5 P.M. Thursday: Wilkie Sprint has a meet-and-greet with Teter, the top women’s dorm team and winners of the Spring Series of races. Their team, consisting of two rookies and two veteran riders, was second in the qualifying race, and was joined by their student coaches, who are veteran riders. Kerry imparts on Teter the same advice Kevin had given them at the pasta dinner the night before their 1988 race: “You have to believe you can win.” The Wilkie Sprint riders pepper the team with questions and stories, including showing them the bits of cinder from the track they still have embedded in their kneecaps 35 years later.
10 A.M. Friday: As Wilkie Sprint gathers for brunch on a cold and rainy morning, they humor this reporter with talk about race strategy, what they’ll be looking for in the races, and what participating in the Little 500 meant to them. Louise had not been an athlete prior to participating, and says it gave her confidence for the rest of her life.
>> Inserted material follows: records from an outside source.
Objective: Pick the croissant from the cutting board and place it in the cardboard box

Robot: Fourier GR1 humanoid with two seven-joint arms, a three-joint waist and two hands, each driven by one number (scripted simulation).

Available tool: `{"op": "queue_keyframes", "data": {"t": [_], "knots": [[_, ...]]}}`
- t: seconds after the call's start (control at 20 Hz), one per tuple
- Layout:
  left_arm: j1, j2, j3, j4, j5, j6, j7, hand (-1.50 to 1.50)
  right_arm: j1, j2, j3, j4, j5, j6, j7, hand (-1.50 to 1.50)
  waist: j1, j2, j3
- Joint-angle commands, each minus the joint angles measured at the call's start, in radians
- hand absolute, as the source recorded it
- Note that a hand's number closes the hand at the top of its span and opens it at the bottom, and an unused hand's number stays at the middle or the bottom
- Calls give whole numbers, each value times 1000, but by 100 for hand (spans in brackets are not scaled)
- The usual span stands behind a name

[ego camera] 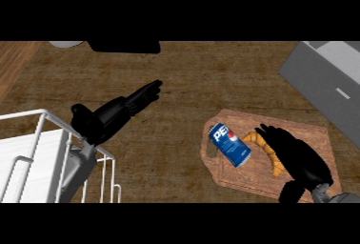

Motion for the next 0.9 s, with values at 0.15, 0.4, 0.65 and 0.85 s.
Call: {"op": "queue_keyframes", "data": {"t": [0.15, 0.4, 0.65, 0.85], "knots": [[58, 12, 60, 10, -193, 221, -65, 0, -23, 30, 22, 66, 34, -13, -17, 150, -7, 15, 4], [65, -11, 40, 7, -202, 235, -45, 0, -48, 29, 44, 138, 86, -54, -73, 150, 1, 17, 5], [73, -12, 59, 26, -199, 222, -71, 0, -60, 38, 32, 155, 135, -161, -126, 150, -11, 17, 5], [36, 20, 90, 11, -131, 180, -26, 0, 2, -237, -52, 127, 18, -175, -541, 150, -19, 8, 11]]}}
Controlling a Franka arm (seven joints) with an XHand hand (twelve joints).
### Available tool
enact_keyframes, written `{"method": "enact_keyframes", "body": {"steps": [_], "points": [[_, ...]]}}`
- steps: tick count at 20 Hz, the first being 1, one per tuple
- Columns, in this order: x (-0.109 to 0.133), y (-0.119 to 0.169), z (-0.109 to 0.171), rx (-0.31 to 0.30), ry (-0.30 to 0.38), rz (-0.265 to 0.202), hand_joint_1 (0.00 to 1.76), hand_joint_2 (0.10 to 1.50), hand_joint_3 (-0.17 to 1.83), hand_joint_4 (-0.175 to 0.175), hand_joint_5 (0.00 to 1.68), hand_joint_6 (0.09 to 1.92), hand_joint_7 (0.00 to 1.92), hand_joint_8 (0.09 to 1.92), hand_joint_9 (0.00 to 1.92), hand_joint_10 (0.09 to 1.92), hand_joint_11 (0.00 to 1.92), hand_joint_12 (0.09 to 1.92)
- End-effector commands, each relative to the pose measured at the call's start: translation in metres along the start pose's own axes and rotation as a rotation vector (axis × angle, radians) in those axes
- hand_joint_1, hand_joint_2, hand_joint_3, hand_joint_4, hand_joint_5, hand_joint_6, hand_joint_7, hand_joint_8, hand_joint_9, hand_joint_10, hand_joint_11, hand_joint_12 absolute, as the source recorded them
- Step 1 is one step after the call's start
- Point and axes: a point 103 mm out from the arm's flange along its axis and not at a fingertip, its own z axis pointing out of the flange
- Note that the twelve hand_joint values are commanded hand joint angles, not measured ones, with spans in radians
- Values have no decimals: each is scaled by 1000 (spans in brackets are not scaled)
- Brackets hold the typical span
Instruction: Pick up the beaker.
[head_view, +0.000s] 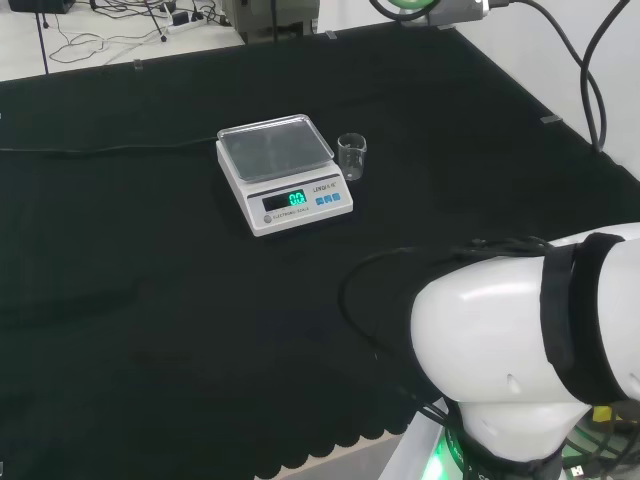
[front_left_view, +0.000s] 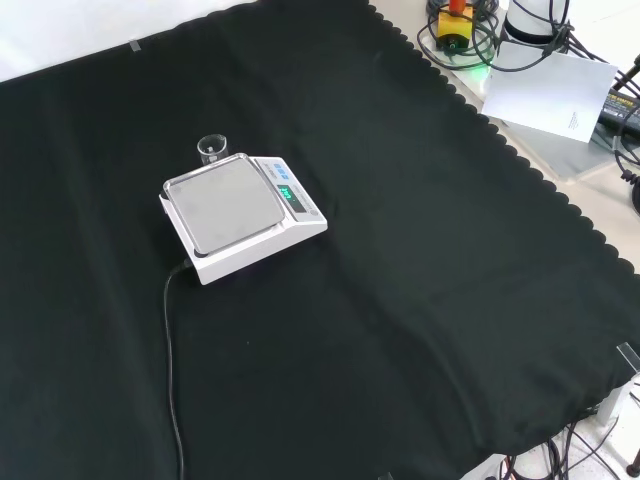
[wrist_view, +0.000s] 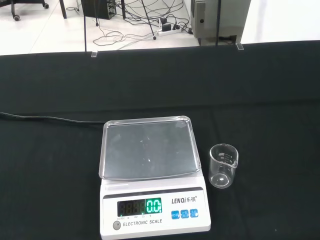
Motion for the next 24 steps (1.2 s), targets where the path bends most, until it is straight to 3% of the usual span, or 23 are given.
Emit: {"method": "enact_keyframes", "body": {"steps": [1,9,11,20,24], "points": [[-1,4,5,-9,-22,-1,507,788,526,2,354,435,338,681,402,792,0,1321],[-7,41,45,55,-22,-21,509,843,428,1,411,329,341,674,400,803,0,1346],[-11,52,57,83,-28,3,511,844,426,0,414,328,341,674,401,803,0,1346],[-32,109,105,182,57,-35,516,847,422,-3,426,327,350,677,405,804,0,1347],[-36,131,124,187,34,-56,519,848,420,-5,431,328,353,678,407,804,0,1348]]}}
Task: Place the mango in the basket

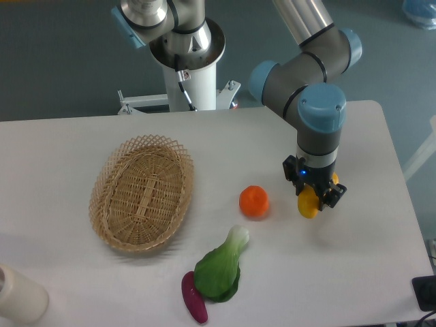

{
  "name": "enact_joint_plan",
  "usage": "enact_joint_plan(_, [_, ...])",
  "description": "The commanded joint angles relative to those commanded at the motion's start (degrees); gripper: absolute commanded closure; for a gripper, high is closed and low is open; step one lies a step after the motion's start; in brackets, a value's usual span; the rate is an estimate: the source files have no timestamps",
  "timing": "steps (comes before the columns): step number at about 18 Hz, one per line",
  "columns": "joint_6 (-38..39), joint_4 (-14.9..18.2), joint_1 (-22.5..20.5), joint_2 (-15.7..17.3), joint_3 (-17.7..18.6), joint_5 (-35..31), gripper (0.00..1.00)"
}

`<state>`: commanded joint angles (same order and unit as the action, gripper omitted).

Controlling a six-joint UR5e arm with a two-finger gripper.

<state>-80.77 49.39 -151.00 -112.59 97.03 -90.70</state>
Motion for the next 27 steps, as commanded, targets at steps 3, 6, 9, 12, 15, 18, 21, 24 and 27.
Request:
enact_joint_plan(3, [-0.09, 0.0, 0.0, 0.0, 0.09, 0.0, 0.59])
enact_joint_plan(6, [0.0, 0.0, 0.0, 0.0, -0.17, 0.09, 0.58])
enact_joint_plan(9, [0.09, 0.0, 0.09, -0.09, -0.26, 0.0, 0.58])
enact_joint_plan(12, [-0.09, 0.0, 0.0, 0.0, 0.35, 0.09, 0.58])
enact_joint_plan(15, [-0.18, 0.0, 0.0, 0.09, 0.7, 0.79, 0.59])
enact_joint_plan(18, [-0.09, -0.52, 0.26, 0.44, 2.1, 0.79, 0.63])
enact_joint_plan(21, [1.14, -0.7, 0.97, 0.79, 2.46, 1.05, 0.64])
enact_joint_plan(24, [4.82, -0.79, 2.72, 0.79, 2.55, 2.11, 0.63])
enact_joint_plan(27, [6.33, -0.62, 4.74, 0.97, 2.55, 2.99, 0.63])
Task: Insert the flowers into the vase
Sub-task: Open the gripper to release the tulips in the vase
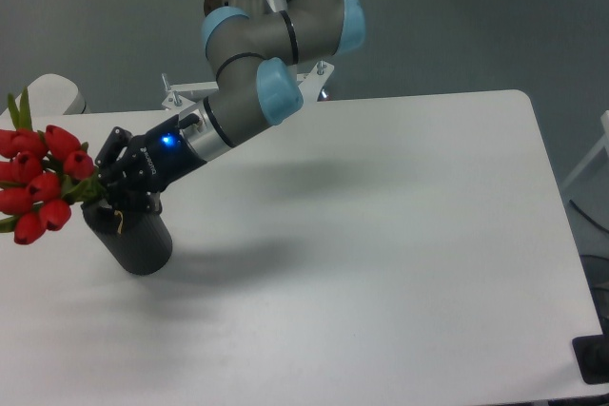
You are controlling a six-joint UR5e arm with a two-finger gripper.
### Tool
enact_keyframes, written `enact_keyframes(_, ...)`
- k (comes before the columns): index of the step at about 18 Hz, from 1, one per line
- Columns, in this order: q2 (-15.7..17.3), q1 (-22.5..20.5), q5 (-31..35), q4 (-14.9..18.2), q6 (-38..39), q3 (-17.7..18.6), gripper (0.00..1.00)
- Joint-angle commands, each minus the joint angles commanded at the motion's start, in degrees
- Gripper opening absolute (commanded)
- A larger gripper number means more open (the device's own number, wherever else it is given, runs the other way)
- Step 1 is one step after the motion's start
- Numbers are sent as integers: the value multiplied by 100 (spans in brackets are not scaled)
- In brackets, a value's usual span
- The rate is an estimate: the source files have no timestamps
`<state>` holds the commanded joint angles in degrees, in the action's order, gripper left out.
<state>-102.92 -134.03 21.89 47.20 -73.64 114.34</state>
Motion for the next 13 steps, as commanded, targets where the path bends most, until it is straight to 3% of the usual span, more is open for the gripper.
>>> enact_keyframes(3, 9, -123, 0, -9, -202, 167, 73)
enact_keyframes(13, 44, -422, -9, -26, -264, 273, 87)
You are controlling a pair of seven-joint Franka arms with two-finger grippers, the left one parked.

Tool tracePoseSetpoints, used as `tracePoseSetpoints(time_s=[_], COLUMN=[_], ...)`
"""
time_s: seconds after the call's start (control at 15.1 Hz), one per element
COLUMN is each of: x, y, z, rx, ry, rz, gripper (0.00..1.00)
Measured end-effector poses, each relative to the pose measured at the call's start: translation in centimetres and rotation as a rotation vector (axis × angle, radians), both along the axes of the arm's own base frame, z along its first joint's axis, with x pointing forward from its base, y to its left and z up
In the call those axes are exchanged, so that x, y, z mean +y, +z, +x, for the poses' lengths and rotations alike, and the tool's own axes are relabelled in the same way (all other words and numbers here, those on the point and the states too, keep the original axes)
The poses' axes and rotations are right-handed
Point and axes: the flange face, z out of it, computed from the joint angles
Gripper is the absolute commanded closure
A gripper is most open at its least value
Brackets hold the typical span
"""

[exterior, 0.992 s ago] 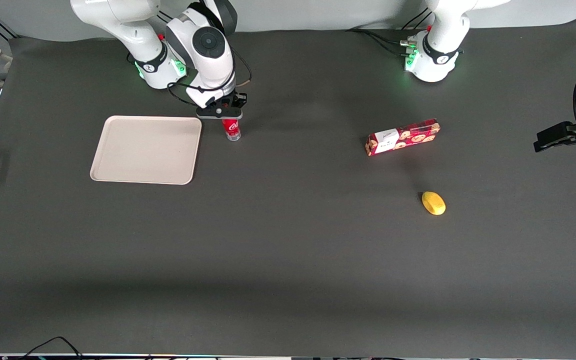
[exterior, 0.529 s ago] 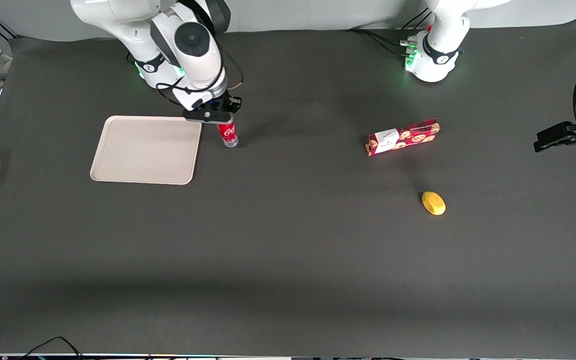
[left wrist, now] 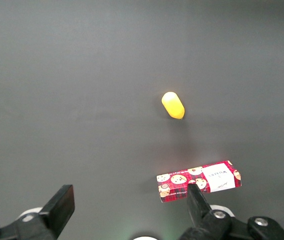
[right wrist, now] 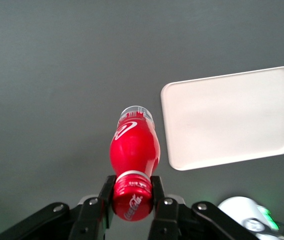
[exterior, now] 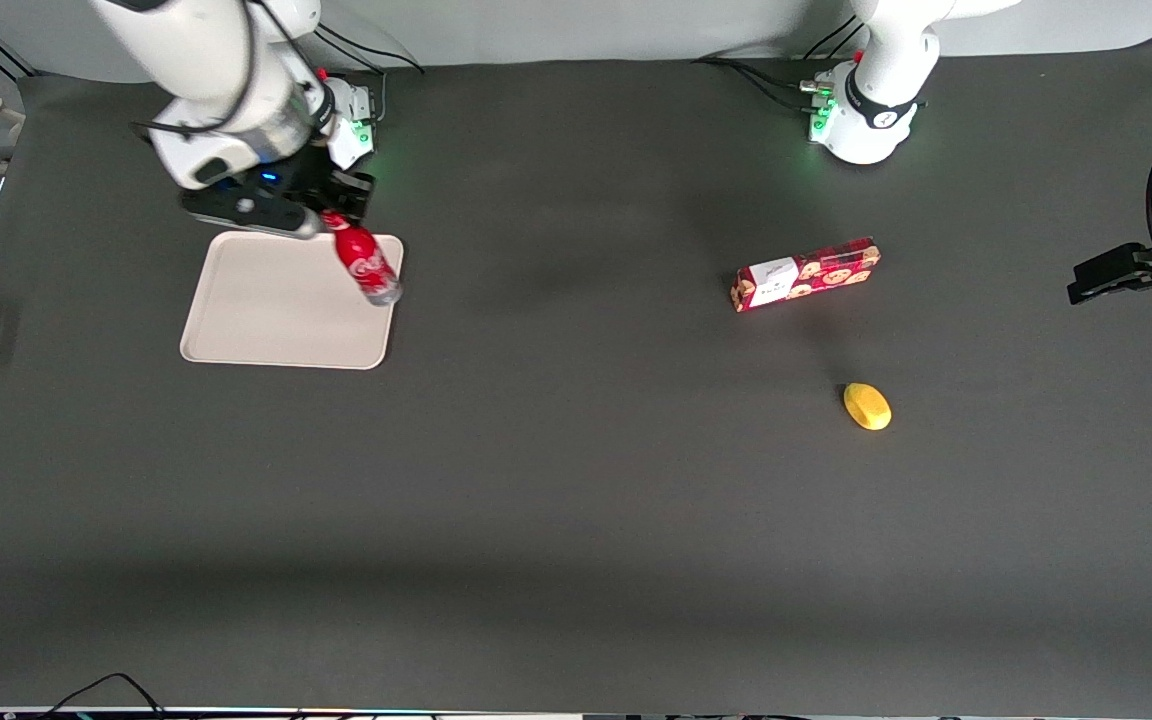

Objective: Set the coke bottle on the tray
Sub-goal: 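Lift the bottle and carry it past the tray's edge, then lower the bottle onto the tray corner and open the right gripper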

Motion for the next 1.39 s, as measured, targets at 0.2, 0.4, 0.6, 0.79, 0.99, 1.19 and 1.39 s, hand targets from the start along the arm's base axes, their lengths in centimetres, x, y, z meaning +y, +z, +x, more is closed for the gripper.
tracePoseSetpoints(time_s=[0.2, 0.4, 0.6, 0.79, 0.99, 1.19, 1.39], x=[-6.4, -14.0, -21.4, -26.6, -31.4, -35.2, -38.6], y=[3.0, 4.3, 4.2, -0.5, -7.5, -12.2, -17.0], z=[1.0, 1.9, 2.4, 3.0, 2.0, 0.0, -2.6], rx=[0.054, 0.077, 0.092, 0.075, 0.039, 0.025, -0.007], ry=[0.062, 0.122, 0.158, 0.187, 0.21, 0.231, 0.241], rz=[-0.035, -0.053, -0.053, -0.035, -0.009, -0.011, 0.011], gripper=[1.0, 1.0, 1.0, 1.0, 1.0, 1.0, 1.0])
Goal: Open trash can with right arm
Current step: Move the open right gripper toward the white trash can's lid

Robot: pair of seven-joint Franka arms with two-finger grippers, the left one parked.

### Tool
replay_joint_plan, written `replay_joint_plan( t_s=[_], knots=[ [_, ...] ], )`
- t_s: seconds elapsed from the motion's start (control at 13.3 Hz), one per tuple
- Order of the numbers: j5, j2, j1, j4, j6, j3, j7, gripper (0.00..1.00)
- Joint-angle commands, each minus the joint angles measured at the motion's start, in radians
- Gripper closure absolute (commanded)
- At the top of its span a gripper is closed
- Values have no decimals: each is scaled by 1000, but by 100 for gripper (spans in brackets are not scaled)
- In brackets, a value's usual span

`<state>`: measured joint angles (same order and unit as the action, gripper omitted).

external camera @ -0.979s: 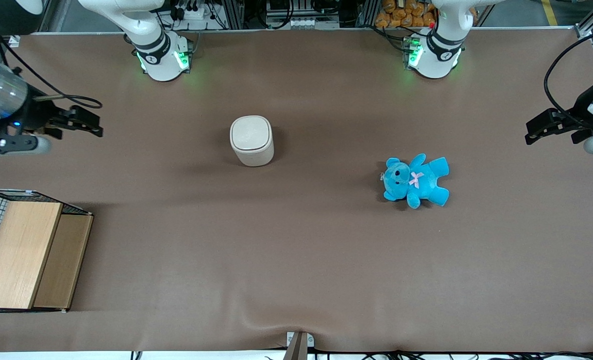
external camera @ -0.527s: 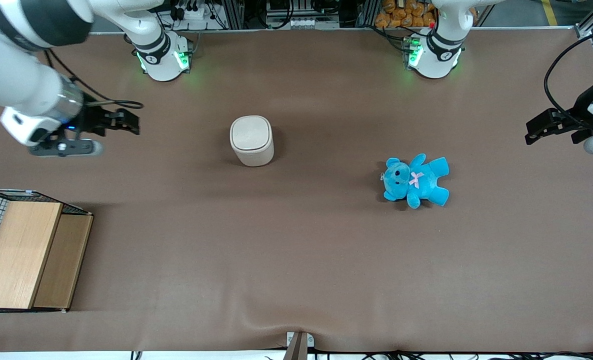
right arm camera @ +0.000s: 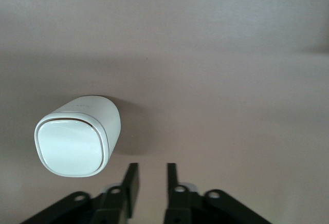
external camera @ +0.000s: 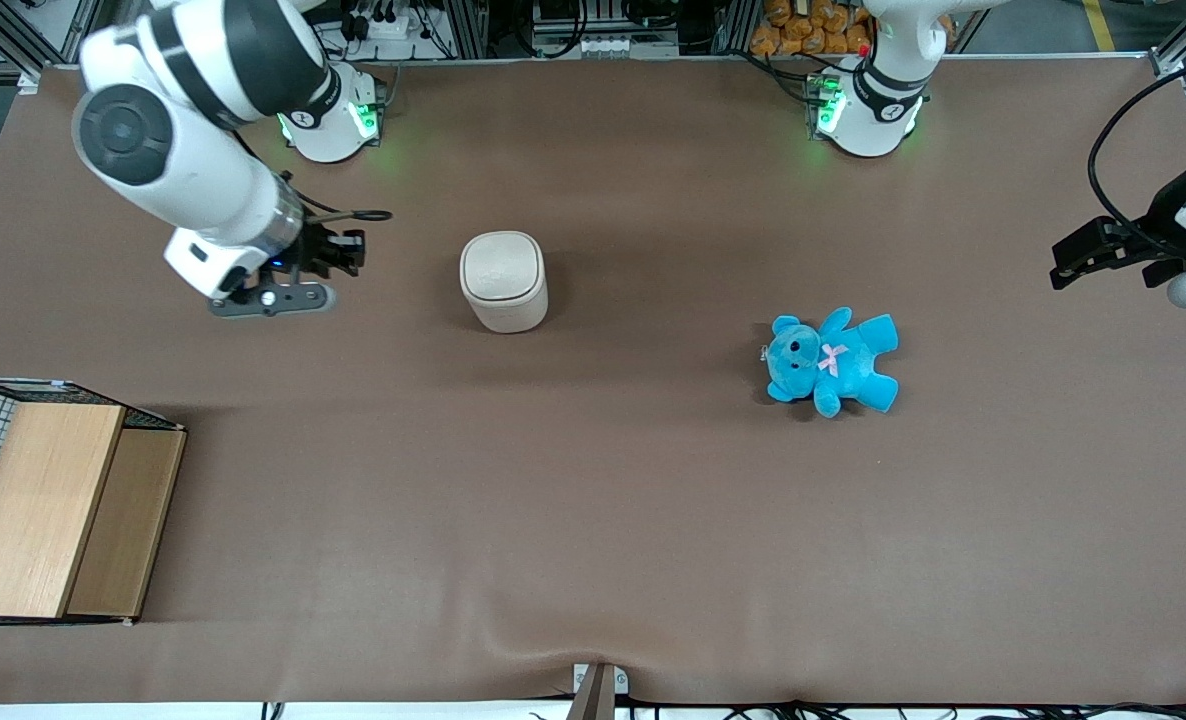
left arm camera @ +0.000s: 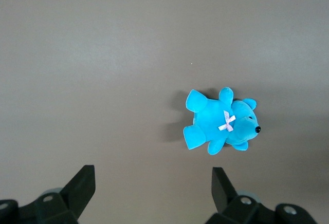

Kristen, one of their coaches that year, went on to a career in sports marketing, and no matter the prestige of the events she worked on (including many Olympic games), the Little 500 remains the most unique and special. Kerry, who had been a high school triathlete, found her home in cycling, going on to race professionally for the Italian Master Team Carpe Diem squad with appearances in the Giro Feminina and the Grand Boucle before leading tours through Italy for her good friend and Giro winner Andy Hampsten. Kirsten, who had been a runner in her youth, went on to a career in the military and continued to compete in triathlons. Amy, a childhood friend of Kirsten’s, joined Wilkie Sprint after losing her spot on the IU cross-country running team. From not having a bike to going on to an impressive racing career on the velodrome and the road, she credits the Little 500 experience with keeping her in college and setting her on a lifelong trajectory as a cyclist. Kevin, who went on to coach basketball for 35 years, said he knew right away that he had a special group of athletes in that 1988 team. All six are excited to see how the strategy has evolved, and whether a team manages to lap the field–a bold, difficult, and effective strategy for winning.
12:30 P.M. Friday: The Gray Goat men’s team waits at an intersection at the city square, hoping to catch a break in the cold rain for their shakedown ride. It has been raining heavily all morning, putting the start time of the women’s race in question. When asked about their goals for the race, first-year Colten Seiler (Zionsville, Indiana) and senior Michael Sears (Indianapolis, Indiana) say they’re “dreaming big.”
2 P.M. Friday: At the Bicycle Garage on Kirkwood, Fred Rose is answering phones, helping customers, and keeping the shop humming. He’s a Cinzano alum from the ‘80s–yes, there’s a Cinzano team, in homage to “the Italians” from Breaking Away. He’s been a coach, a mechanic, and otherwise involved in the Little 5 for decades. Now in his fifties, he employs several current racers, including Cutters team captain, Peyton Gaskill (yes, there’s also a Cutters team; with 14 wins, they have won more editions than any other team and hope to make it 15 this weekend).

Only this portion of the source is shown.